───── Data

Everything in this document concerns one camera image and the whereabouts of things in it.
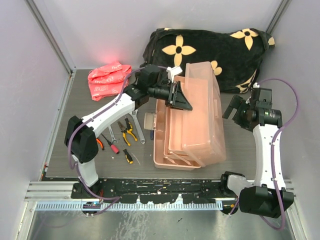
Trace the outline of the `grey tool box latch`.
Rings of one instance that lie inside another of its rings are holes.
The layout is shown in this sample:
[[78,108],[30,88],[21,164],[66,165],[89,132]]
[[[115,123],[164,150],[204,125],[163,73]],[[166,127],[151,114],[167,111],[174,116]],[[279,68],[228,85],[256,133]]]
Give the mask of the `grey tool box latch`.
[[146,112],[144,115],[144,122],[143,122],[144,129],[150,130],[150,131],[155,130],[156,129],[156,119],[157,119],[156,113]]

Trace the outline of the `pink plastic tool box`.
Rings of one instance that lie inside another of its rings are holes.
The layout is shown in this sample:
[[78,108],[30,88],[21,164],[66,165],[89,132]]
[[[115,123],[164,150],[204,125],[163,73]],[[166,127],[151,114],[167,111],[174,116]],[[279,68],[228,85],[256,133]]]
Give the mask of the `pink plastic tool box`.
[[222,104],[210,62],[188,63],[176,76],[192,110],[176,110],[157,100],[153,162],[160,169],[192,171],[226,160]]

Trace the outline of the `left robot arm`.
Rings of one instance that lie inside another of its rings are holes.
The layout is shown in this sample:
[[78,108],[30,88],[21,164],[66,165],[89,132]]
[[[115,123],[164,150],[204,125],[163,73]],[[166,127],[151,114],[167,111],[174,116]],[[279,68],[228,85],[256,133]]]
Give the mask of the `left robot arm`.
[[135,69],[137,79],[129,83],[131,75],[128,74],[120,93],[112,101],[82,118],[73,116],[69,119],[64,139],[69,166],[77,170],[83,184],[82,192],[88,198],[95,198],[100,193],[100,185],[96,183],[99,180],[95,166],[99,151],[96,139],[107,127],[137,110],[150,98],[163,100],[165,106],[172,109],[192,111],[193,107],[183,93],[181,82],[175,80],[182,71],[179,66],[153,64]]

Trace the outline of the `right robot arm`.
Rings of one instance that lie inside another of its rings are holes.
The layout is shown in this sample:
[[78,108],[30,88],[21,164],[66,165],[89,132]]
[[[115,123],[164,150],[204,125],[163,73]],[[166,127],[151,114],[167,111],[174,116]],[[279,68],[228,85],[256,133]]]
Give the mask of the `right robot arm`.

──────────

The task:
Look through the entries and find each line that has the string "Trace". Copy those lines.

Task output:
Trace the outline of the `grey tool box latch`.
Trace the outline of the `pink plastic tool box`.
Trace the outline of the `left robot arm`.
Trace the outline of the `right robot arm`.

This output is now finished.